Page 121 - DLIS405_INFORMATION_STORAGE_AND_RETRIEVAL
P. 121

Information Storage and Retrieval



                 Notes          12.3 Indexing Languages


                                There are three main types of indexing languages.
                                  •  Controlled indexing language: Only approved terms can be used by the indexer to describe
                                     the document.
                                  •  Natural language indexing language: Any term from the document in question can be used
                                     to describe the document.
                                  •  Free indexing language: Any term (not only from the document) can be used to describe the
                                     document.
                                When indexing a document, the indexer also has to choose the level of indexing exhaustivity, the
                                level of detail in which the document is described. For example using low indexing exhaustivity,
                                minor aspects of the work will not be described with index terms. In general the higher the indexing
                                exhaustivity, the more terms indexed for each document.
                                Controlled vocabularies are often claimed to improve the accuracy of free text searching, such as to
                                reduce irrelevant items in the retrieval list. These irrelevant items (false positives) are often caused
                                by the inherent ambiguity of natural language.
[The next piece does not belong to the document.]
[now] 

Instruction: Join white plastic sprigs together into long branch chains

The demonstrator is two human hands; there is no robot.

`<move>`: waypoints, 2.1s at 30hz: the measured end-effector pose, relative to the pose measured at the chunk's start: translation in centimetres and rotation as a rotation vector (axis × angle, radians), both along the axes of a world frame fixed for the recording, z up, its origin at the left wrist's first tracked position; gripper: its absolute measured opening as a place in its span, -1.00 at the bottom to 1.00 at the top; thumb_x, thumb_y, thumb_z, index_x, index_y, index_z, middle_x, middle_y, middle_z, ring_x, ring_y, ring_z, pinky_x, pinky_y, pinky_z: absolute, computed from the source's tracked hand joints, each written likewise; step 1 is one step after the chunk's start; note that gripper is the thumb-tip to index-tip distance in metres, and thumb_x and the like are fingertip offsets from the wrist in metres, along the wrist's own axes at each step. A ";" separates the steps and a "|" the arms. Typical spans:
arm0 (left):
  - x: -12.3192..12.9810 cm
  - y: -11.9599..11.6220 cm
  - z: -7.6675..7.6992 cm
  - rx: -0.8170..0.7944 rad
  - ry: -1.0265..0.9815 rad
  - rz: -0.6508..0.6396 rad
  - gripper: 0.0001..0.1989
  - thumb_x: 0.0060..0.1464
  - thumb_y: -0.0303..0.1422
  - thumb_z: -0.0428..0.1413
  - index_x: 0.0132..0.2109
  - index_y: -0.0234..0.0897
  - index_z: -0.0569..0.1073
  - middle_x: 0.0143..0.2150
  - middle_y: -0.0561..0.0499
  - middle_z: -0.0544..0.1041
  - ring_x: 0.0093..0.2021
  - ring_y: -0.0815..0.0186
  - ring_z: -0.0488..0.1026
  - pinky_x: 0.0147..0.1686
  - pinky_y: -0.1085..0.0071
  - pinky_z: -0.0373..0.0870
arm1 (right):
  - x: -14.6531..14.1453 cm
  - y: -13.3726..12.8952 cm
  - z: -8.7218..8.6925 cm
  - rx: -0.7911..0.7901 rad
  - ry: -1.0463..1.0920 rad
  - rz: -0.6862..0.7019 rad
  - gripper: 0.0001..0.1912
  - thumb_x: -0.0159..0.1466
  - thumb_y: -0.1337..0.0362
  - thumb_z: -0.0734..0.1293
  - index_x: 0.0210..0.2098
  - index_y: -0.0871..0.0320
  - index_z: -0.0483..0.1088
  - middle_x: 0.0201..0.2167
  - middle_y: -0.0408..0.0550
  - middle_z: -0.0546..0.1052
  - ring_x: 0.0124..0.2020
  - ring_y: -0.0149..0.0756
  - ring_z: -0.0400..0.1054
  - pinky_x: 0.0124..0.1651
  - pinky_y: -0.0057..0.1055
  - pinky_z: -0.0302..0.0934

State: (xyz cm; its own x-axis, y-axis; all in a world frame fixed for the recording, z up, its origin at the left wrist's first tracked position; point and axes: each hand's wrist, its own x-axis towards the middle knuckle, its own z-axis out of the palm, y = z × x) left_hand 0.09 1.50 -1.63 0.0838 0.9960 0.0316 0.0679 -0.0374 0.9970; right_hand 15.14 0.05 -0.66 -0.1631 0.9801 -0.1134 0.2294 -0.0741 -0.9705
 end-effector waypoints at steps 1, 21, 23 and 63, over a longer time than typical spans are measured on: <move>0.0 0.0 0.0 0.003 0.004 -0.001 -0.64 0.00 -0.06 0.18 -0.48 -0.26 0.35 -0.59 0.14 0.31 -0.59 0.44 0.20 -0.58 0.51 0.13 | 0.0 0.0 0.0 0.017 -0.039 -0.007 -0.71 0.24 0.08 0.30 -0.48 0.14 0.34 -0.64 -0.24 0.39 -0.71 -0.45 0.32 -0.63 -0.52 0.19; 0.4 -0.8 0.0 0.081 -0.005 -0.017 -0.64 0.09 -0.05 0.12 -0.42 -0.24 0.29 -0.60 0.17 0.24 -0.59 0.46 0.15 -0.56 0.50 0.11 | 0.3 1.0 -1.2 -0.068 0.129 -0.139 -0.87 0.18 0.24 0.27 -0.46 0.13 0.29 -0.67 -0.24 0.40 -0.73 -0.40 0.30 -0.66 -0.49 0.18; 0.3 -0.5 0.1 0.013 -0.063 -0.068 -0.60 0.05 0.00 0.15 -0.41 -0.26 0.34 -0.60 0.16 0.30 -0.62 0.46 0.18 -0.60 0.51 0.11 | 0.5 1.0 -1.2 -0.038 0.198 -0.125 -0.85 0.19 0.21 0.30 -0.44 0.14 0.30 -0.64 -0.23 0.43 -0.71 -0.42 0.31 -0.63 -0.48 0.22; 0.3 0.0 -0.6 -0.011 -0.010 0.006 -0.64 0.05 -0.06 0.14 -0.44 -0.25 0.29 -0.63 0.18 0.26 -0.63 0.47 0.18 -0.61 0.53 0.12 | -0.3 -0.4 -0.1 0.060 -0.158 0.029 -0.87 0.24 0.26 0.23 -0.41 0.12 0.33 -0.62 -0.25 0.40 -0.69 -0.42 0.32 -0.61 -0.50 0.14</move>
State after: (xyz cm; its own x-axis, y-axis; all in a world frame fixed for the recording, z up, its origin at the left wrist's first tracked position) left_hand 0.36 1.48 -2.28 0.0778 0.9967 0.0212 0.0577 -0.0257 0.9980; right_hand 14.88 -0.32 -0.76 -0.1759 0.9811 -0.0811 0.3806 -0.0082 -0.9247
Take the English word football for example. Football
                                is the name given to a number of different team sports. Worldwide the most popular of these team
                                sports is Association football, which also happens to be called soccer in several countries.
                                Compared to free text searching, the use of a controlled vocabulary can dramatically increase the
                                performance of an information retrieval system, if performance is measured by precision (the
                                percentage of documents in the retrieval list that are actually relevant to the search topic).
                                In some cases controlled vocabulary can enhance recall as well, because unlike natural language
                                schemes, once the correct authorized term is searched, you don’t need to worry about searching for
                                other terms that might be synonyms of that term.
                                However, a controlled vocabulary search may also lead to unsatisfactory recall, in that it will fail to
                                retrieve some documents that are actually relevant to the search question.
                                This is particularly problematic when the search question involves terms that are sufficiently
                                tangential to the subject area such that the indexer might have decided to tag it using a different
                                term (but the searcher might consider the same). Essentially, this can be avoided only by an
                                experienced user of controlled vocabulary whose understanding of the vocabulary coincides with
                                the way it is used by the indexer.
                                Controlled vocabularies are also quickly out-dated and in fast developing fields of knowledge, the
                                authorized terms available might not be available if they are not updated regularly. Even in the best
                                case scenario, controlled language is often not as specific as using the words of the text itself. Indexers
                                trying to choose the appropriate index terms might misinterpret the author, while a free text search
                                is in no danger of doing so, because it uses the author’s own words.
                                The use of controlled vocabularies can be costly compared to free text searches because human
                                experts or expensive automated systems are necessary to index each entry. Furthermore, the user
                                has to be familiar with the controlled vocabulary scheme to make best use of the system. But as
                                already mentioned, the control of synonyms, homographs can help increase precision.
                                Numerous methodologies have been developed to assist in the creation of controlled vocabularies,
                                including faceted classification, which enables a given data record or document to be described in
                                multiple ways.


                                Types of Controlled Vocabularies

                                Currier (2005) distinguish between the following kinds of controlled vocabularies to which we added
                                metadata schemes.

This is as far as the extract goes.